BRIEF
Go line by line through the data and copy those with the word "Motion".

[Stored items]
· · · ·
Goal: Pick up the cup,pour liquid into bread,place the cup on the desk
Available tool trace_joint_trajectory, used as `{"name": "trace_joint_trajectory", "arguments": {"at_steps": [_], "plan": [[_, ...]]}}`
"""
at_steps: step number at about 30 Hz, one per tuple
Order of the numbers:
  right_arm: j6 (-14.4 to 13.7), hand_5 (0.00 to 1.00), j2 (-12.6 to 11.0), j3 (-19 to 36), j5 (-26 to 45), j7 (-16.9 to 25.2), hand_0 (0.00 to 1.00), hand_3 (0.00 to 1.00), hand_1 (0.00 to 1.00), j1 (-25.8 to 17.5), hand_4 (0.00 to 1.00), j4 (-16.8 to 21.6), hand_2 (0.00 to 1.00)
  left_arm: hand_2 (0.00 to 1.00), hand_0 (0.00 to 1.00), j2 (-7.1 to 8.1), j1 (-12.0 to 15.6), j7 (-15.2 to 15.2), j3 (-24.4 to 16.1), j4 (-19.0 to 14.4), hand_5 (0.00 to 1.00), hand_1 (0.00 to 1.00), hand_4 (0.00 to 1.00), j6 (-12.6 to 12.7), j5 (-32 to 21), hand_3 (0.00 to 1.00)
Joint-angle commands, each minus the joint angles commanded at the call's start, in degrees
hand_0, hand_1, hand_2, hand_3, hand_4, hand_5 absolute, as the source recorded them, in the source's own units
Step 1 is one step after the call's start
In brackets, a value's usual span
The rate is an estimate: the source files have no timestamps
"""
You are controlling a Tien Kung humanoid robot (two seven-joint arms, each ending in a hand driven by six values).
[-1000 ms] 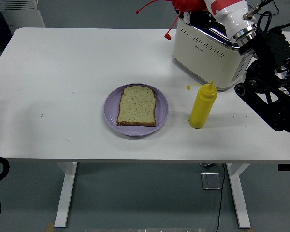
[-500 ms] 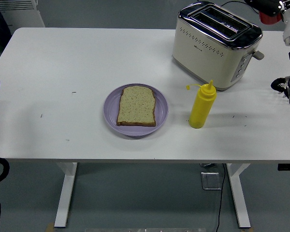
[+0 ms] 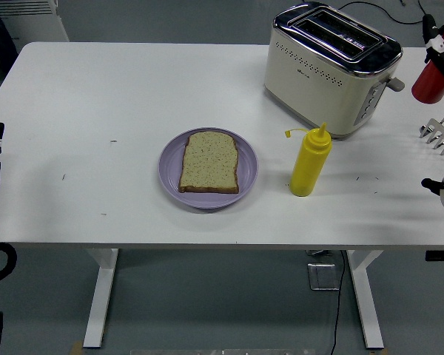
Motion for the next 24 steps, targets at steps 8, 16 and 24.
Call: {"name": "trace_joint_trajectory", "arguments": {"at_steps": [8, 16, 24], "plan": [[-0.5, 0.274, 0.2, -3.9, 2.1, 2.1, 0.059, 0.211, 0.014, -4.0, 0.733, -1.9, 0.129, 0.757, 0.793, 0.0, -0.2, 0.0, 0.1, 0.1, 0.998, 0.762, 0.569, 0.0, 0.0, 0.691], [-0.2, 0.262, 1.6, -7.9, 4.0, 3.2, 0.06, 0.215, 0.015, -6.2, 0.72, -4.3, 0.135, 0.757, 0.793, 0.0, -0.4, 0.0, 0.1, 0.1, 0.998, 0.761, 0.567, 0.0, 0.1, 0.69], [-0.3, 0.251, 3.9, -11.0, 5.4, 4.1, 0.061, 0.217, 0.014, -6.2, 0.71, -7.2, 0.136, 0.757, 0.793, 0.0, -0.5, -0.1, 0.0, 0.2, 0.998, 0.761, 0.568, 0.0, 0.1, 0.69]]}}
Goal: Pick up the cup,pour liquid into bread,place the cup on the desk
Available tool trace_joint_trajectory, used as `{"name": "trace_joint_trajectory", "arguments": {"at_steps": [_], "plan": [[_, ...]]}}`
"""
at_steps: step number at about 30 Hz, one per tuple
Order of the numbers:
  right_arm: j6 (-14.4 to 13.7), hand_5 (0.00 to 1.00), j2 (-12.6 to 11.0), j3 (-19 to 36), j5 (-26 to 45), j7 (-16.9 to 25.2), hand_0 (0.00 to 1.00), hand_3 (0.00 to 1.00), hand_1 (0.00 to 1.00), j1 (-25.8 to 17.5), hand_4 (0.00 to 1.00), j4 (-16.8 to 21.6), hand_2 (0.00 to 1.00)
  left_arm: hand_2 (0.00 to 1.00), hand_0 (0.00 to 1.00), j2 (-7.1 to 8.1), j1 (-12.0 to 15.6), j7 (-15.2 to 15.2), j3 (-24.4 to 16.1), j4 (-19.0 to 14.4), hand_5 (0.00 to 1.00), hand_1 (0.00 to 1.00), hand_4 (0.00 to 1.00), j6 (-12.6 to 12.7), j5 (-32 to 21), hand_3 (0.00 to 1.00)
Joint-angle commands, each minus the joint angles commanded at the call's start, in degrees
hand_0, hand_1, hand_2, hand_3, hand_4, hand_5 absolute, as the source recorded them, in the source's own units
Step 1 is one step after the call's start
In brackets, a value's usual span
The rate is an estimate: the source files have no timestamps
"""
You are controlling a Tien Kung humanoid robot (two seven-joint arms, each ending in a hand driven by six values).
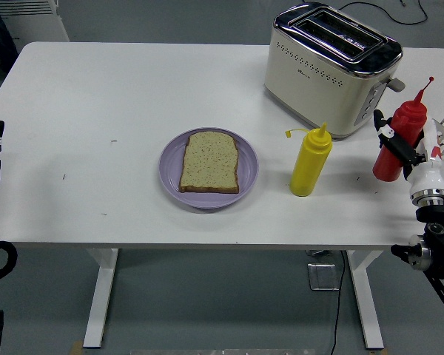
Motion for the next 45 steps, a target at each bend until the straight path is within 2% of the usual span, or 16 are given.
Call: {"name": "trace_joint_trajectory", "arguments": {"at_steps": [7, 13, 14, 17, 19, 20, 25, 26, 31, 32, 43, 44, 45], "plan": [[-0.6, 0.249, 2.2, -1.7, 0.7, 1.3, 0.064, 0.224, 0.018, 0.3, 0.707, -2.2, 0.142, 0.757, 0.793, 0.0, 0.0, 0.0, -0.1, 0.1, 0.998, 0.761, 0.567, 0.0, 0.0, 0.691], [-0.6, 0.239, 3.0, -2.8, 2.3, 2.8, 0.072, 0.231, 0.026, 1.0, 0.7, -3.5, 0.152, 0.757, 0.793, 0.0, 0.0, 0.0, -0.1, 0.1, 0.998, 0.761, 0.568, 0.0, 0.0, 0.69], [-0.6, 0.244, 3.0, -2.9, 2.5, 3.0, 0.122, 0.255, 0.086, 1.0, 0.697, -3.5, 0.194, 0.757, 0.793, 0.0, 0.0, 0.0, -0.1, 0.2, 0.998, 0.761, 0.568, 0.0, 0.0, 0.691], [-0.6, 0.244, 3.5, -3.0, 3.1, 4.3, 0.122, 0.255, 0.086, 1.3, 0.697, -4.1, 0.194, 0.757, 0.793, 0.0, 0.0, 0.0, -0.1, 0.2, 0.998, 0.761, 0.568, 0.0, 0.0, 0.691], [-0.7, 0.244, 3.7, -3.2, 3.5, 4.8, 0.122, 0.255, 0.086, 1.4, 0.697, -4.5, 0.194, 0.757, 0.793, 0.0, 0.0, 0.0, -0.2, 0.2, 0.998, 0.761, 0.568, 0.0, 0.0, 0.691], [-0.7, 0.252, 3.8, -3.2, 3.8, 5.1, 0.163, 0.277, 0.12, 1.5, 0.7, -4.8, 0.221, 0.757, 0.793, 0.0, 0.0, 0.0, -0.2, 0.2, 0.998, 0.762, 0.569, 0.0, 0.0, 0.691], [-1.0, 0.252, 4.2, -3.7, 3.8, 6.8, 0.163, 0.277, 0.12, 1.5, 0.7, -5.9, 0.221, 0.757, 0.793, 0.0, 0.0, 0.0, -0.2, 0.3, 0.998, 0.762, 0.569, 0.0, 0.0, 0.691], [-1.2, 0.259, 4.4, -3.8, 3.7, 7.2, 0.206, 0.288, 0.157, 1.6, 0.705, -6.1, 0.248, 0.758, 0.793, 0.0, 0.0, 0.0, -0.2, 0.3, 0.998, 0.761, 0.569, 0.0, 0.0, 0.691], [-1.8, 0.259, 4.7, -4.3, 4.1, 9.0, 0.206, 0.288, 0.157, 1.7, 0.705, -7.1, 0.248, 0.758, 0.793, 0.0, 0.0, 0.0, -0.1, 0.3, 0.998, 0.761, 0.569, 0.0, 0.0, 0.691], [-1.9, 0.296, 4.7, -4.4, 4.1, 9.3, 0.238, 0.297, 0.204, 1.8, 0.733, -7.2, 0.271, 0.757, 0.793, 0.0, 0.0, 0.0, -0.1, 0.3, 0.998, 0.761, 0.569, 0.0, 0.0, 0.691], [-2.0, 0.329, 4.6, -5.1, 4.6, 10.9, 0.267, 0.32, 0.239, 1.6, 0.761, -8.9, 0.298, 0.757, 0.793, 0.0, 0.0, 0.0, -0.3, 0.4, 0.998, 0.761, 0.568, 0.0, 0.0, 0.691], [-2.0, 0.366, 4.5, -5.2, 4.8, 11.2, 0.333, 0.402, 0.333, 1.6, 0.781, -9.1, 0.367, 0.757, 0.793, 0.0, 0.0, 0.0, -0.2, 0.5, 0.998, 0.761, 0.567, 0.0, 0.0, 0.691], [-2.1, 0.366, 4.5, -5.3, 5.0, 11.5, 0.333, 0.402, 0.333, 1.6, 0.781, -9.3, 0.367, 0.757, 0.793, 0.0, 0.0, 0.0, -0.2, 0.5, 0.998, 0.761, 0.567, 0.0, 0.0, 0.691]]}}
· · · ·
RESPONSE TO THIS TASK
Motion for the next 24 steps, targets at steps 8, 16 and 24.
Motion for the next 45 steps, a target at each bend until the straight path is within 2% of the usual span, or 16 are given.

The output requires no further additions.